The Witch of Portobello by Paulo Coelho

"How do we find the courage to always be true to ourselves—even if we are unsure of whom we are?

That is the central question of international bestselling author Paulo Coelho's profound new work, The Witch of Portobello. It is the story of a mysterious woman named Athena, told by the many who knew her well—or hardly at all."

After reading "The Warrior of the Light" by Paulo Coelho, I couldn't wait longer to start another of his books. The way he writes is so easy to follow yet so artistic. The Witch of Portobello is probably my favorite book of February. Although it follows the life of the main character, Athena, it still makes you think about your own life and the choices you made throughout it. 


Ikigai: The Japanese Secret to a Long and Happy Life by Hector Garcia Puigcerver

"The people of Japan believe that everyone has an ikigai – a reason to jump out of bed each morning. And according to the residents of the Japanese island of Okinawa – the world’s longest-living people – finding it is the key to a longer and more fulfilled life.
Inspiring and comforting, this book will give you the life-changing tools to uncover your personal ikigai. It will show you how to leave urgency behind, find your purpose, nurture friendships and throw yourself into your passions."

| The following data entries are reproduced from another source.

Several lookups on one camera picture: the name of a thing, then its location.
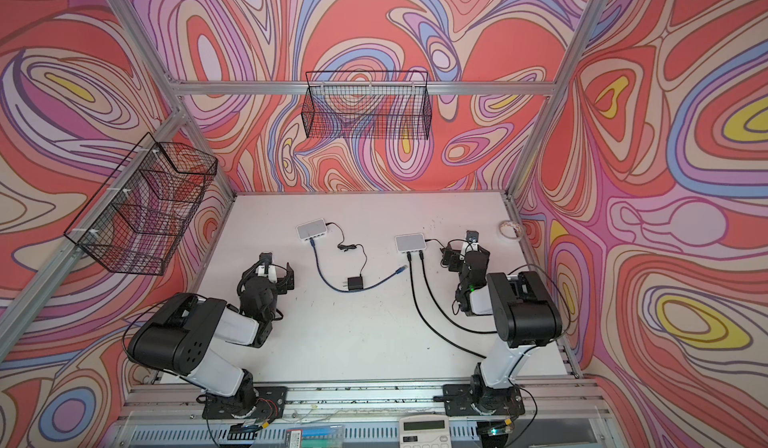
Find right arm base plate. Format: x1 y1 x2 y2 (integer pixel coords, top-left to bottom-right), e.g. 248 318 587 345
435 384 526 420

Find black wire basket back wall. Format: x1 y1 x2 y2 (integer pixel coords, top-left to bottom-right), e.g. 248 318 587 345
301 68 432 140

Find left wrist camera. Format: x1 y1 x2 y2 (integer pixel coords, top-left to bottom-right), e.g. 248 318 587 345
256 252 277 283

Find white calculator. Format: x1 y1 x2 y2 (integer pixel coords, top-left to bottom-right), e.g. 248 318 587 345
398 414 452 448

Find black wire basket wall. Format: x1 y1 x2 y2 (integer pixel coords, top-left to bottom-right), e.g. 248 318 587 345
64 133 218 276
301 68 432 140

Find clear plastic box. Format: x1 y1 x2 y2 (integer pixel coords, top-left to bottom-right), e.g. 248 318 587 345
285 425 345 448

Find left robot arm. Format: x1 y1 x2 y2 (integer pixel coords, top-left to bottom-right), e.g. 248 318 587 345
126 252 295 416

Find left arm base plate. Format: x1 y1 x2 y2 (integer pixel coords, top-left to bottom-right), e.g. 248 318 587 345
196 385 288 422

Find long black cable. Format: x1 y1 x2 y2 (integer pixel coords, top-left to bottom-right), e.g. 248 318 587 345
406 251 487 360

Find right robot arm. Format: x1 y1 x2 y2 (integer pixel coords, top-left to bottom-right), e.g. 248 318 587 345
444 243 564 414

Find blue ethernet cable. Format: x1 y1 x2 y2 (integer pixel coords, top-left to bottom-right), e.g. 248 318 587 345
308 237 409 294

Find black wire basket left wall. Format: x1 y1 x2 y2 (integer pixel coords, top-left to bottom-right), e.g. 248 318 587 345
64 133 218 276

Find white network switch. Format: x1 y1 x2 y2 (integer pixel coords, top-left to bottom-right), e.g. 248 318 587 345
296 218 328 241
395 233 426 253

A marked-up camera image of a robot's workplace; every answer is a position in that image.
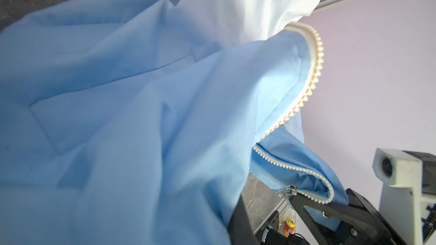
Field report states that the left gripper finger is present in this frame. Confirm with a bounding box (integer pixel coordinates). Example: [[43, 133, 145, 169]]
[[228, 196, 259, 245]]

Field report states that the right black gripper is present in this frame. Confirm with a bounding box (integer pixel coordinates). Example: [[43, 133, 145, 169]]
[[289, 188, 405, 245]]

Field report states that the light blue zip jacket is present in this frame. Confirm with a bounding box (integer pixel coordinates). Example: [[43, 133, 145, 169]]
[[1, 0, 349, 245]]

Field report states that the small toy figure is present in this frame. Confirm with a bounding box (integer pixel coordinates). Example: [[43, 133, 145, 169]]
[[283, 218, 296, 237]]

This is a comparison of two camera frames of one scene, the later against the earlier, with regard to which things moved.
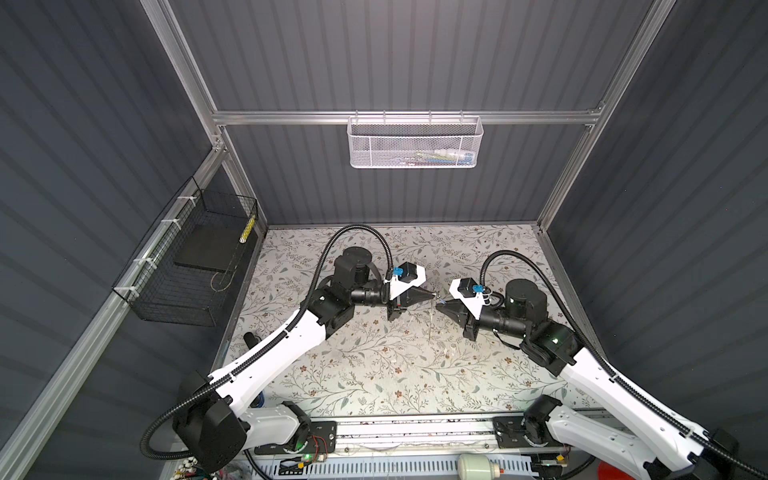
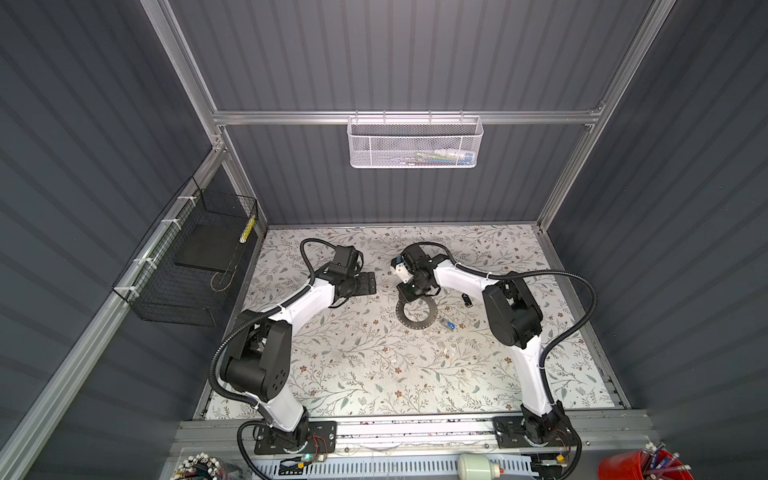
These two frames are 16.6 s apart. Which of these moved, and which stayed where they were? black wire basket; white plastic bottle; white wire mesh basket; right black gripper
Moved: right black gripper
Stayed: black wire basket; white plastic bottle; white wire mesh basket
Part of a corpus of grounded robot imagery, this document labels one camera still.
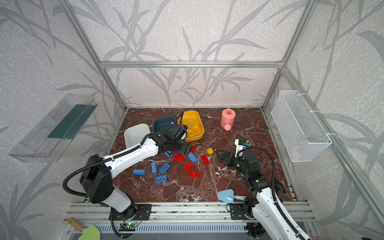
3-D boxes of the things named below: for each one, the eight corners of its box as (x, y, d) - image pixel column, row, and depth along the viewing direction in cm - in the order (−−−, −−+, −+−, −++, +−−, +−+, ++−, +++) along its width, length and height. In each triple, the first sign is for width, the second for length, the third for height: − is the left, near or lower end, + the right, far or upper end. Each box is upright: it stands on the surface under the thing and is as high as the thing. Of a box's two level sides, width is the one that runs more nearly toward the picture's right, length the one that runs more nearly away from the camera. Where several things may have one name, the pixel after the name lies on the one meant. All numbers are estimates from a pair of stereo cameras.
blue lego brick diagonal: (158, 171, 89) (158, 170, 87) (166, 163, 93) (165, 161, 91) (163, 175, 88) (162, 174, 86) (171, 166, 91) (170, 165, 90)
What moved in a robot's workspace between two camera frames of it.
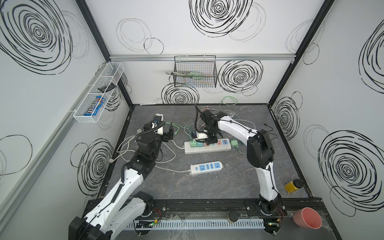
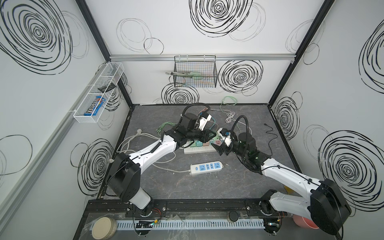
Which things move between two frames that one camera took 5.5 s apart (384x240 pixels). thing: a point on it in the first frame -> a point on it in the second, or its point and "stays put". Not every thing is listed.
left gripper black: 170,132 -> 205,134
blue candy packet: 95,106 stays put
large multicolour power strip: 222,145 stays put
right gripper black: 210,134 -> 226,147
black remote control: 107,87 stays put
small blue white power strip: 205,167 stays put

This is the first audiobook is listened to. I must admit that I was always skeptical about audiobooks as I like to have a physical book in my hands. I never even read a book on kindle. I saw that there is an audiobook version on YouTube and decided to give it a go. I must say that I really enjoyed listening to this book. It is only 3 hours long and really easy to follow. I definitely want to get this book and read it once again. 



The Art of Loving by Erich Fromm

"The fiftieth Anniversary Edition of the groundbreaking international bestseller that has shown millions of readers how to achieve rich, productive lives by developing their hidden capacities for love

Most people are unable to love on the only level that truly matters: love that is compounded of maturity, self-knowledge, and courage. As with every art, love demands practice and concentration, as well as genuine insight and understanding.

In his classic work, The Art of Loving, renowned psychoanalyst and social philosopher Erich Fromm explores love in all its aspects—not only romantic love, steeped in false conceptions and lofty expectations, but also brotherly love, erotic love, self-love, the love of God, and the love of parents for their children." 

I've heard about The Art Of Loving in one of my uni classes and knew that one day I want to read it. I got even more intrigued after one of my friends read and loved this book. I really recommend it to anyone who is feeling confused by today's standards of love. It is a very short book but filled with valuable information. There is so much you can take from it and actually apply to your own life. 


Have you read any of these books? 
What books have you read in February?